One Hartford Plaza, Hartford, Connecticut 06155

(Address of principal executive offices and zip code)

Registrant’s telephone number, including area code: (860) 547-5000

Not Applicable

(Former name or former address, if changed since last report.)

 

 

Check the appropriate box below if the Form 8-K filing is intended to simultaneously satisfy the filing obligation of the registrant under any of the following provisions:

 

¨ Written communications pursuant to Rule 425 under the Securities Act (17 CFR 230.425)

 

¨ Soliciting material pursuant to Rule 14a-12 under the Exchange Act (17 CFR 240.14a-12)

 

¨ Pre-commencement communications pursuant to Rule 14d-2(b) under the Exchange Act (17 CFR 240.14d-2(b))

 

¨ Pre-commencement communications pursuant to Rule 13e-4(c) under the Exchange Act (17 CFR 240.13e-4(c))

 

 

 


Item 1.01 Entry into a Material Definitive Agreement

Senior Notes

On April 2, 2012, The Hartford Financial Services Group, Inc. (the “Company”) entered into a senior notes Pricing Agreement, dated April 2, 2012 (the “Notes Pricing Agreement”), which incorporated by reference the terms of the senior notes Underwriting Agreement General Terms and Conditions dated April 2, 2012 (the “Notes Underwriting Agreement”), each between the Company and Citigroup Global Markets Inc. and Goldman, Sachs & Co., as the representatives of the underwriters named in such agreement (the “Notes Underwriters”), with respect to the offer and sale by the Company of $325 million aggregate principal amount of its 4.000% Senior Notes due 2017 (the “2017 Notes”), $800 million aggregate principal amount of its 5.125% Senior Notes due 2022 (the “2022 Notes”) and $425 million aggregate principal amount of its 6.625% Senior Notes due 2042 (the “2042 Notes” and, together with the 2017 Notes and 2022 Notes, the “Notes” ). The Notes sold pursuant to the Notes Underwriting Agreement were registered under the Company’s registration statement on Form S-3 (File No. 333-168532). The closing of the sale of Notes occurred on April 5, 2012.

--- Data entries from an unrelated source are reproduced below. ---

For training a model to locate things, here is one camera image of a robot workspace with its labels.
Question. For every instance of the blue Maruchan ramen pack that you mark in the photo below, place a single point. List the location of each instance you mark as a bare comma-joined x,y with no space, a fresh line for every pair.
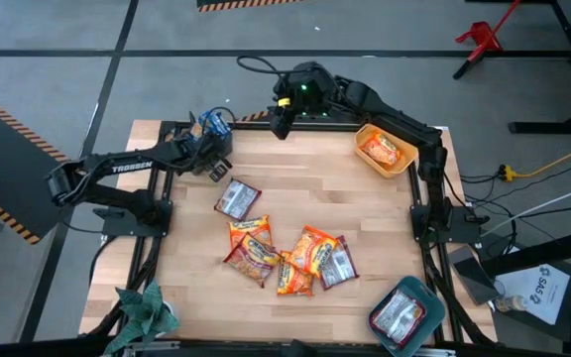
214,122
195,130

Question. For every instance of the yellow plastic basket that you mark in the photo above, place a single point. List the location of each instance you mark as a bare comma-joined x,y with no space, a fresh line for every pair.
407,154

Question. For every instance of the black hazard-striped platform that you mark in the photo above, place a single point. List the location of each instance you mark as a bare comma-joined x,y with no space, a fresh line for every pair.
258,117
8,149
246,4

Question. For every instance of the small beige bottle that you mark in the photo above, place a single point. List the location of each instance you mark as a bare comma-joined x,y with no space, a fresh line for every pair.
511,303

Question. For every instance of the black aluminium table frame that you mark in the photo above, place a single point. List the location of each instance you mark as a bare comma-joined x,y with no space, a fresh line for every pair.
345,350

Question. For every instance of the red metal stand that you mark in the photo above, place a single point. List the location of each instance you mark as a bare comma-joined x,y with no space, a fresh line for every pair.
481,35

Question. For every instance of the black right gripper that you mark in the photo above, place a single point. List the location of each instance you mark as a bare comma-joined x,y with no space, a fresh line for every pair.
310,96

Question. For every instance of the white printed paper sheet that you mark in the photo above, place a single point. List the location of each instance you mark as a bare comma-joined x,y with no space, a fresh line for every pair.
538,292

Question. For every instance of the white plant pot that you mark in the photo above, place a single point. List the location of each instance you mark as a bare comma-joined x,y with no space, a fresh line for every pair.
172,311

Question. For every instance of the black desk frame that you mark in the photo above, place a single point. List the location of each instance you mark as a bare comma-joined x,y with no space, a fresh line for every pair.
553,127

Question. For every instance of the orange Maruchan ramen pack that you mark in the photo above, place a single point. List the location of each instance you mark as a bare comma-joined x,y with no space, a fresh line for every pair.
380,150
251,228
311,250
293,281

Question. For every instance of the blue-grey plastic bin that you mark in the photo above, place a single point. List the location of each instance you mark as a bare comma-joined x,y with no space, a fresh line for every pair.
426,297

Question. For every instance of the maroon Maruchan ramen pack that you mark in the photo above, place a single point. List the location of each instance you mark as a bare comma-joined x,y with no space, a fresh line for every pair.
252,258
237,199
397,317
341,268

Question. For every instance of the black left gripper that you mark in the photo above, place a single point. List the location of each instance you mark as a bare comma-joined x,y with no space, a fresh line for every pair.
201,151

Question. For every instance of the green artificial plant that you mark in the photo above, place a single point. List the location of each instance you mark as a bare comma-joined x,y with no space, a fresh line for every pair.
142,312

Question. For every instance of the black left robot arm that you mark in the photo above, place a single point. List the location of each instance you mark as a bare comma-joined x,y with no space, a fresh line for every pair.
102,171

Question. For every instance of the dark tablet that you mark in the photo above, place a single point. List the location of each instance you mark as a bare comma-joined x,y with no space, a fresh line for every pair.
471,275

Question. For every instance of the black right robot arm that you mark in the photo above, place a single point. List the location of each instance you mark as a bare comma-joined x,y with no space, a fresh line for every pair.
394,121

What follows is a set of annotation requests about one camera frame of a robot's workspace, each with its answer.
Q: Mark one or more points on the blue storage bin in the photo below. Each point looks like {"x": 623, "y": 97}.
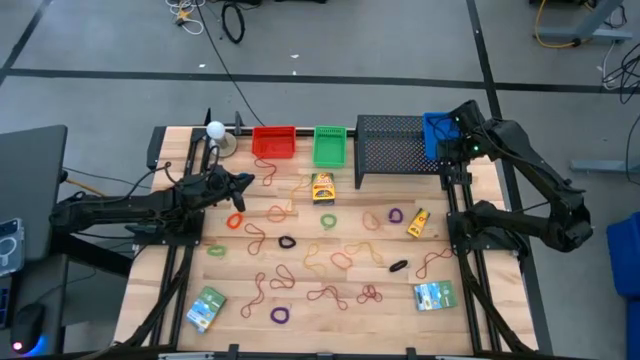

The Notes Pricing Agreement sets forth the specific terms of the Notes, including public offering price, coupon rate and interest payment dates and provides, among other things, that the Notes Underwriters will purchase the Notes from the Company at the public offering prices, less a discount of 0.600% for the 2017 Notes, 0.650% for the 2022 Notes and 0.875% for the 2042 Notes, respectively.

Junior Subordinated Debentures

On April 2, 2012, the Company entered into a junior subordinated debentures Pricing Agreement, dated April 2, 2012 (the “Debentures Pricing Agreement” and together with the Notes Pricing Agreement, the “Pricing Agreements”), which incorporated by reference the terms of the junior subordinated debentures Underwriting Agreement General Terms and Conditions dated April 2, 2012 (the “Debentures Underwriting Agreement” and together with the Notes Underwriting Agreement, the “Underwriting Agreements”), each between the Company and Citigroup Global Markets Inc. and Goldman, Sachs & Co., as the representatives of the underwriters named in such agreement (the “Debentures Underwriters” and together with the Notes Underwriters, the “Underwriters”), with respect to the offer and sale by the Company of $600 million aggregate principal amount of its 7.875% Fixed-To-Floating Rate Junior Subordinated Debentures due 2042 (the “Debentures” ). The Debentures sold pursuant to the Debentures Underwriting Agreement were registered under the Company’s registration statement on Form S-3 (File No. 333-168532). The closing of the sale of Debentures occurred on April 5, 2012.

The Debentures Pricing Agreement sets forth the specific terms of the Debentures, including public offering price, coupon rate and interest payment dates and provides, among other things, that the Debentures Underwriters will purchase the Debentures from the Company at the public offering price, less a discount of 1.50%, with respect to $471,755,000 aggregate principal amount of Debentures sold to certain institutions, and 3.15%, with respect to $128,245,000 aggregate principal amount of Debentures sold to certain other investors.

Underwriting Agreements

The Underwriting Agreements include customary representations, warranties and covenants by the Company. They also provide for customary indemnification by each of the Company and the respective Underwriters party to the relevant agreement against certain liabilities arising out of or in connection with the sale of the Notes and Debentures, respectively, and for customary contribution provisions in respect of those liabilities.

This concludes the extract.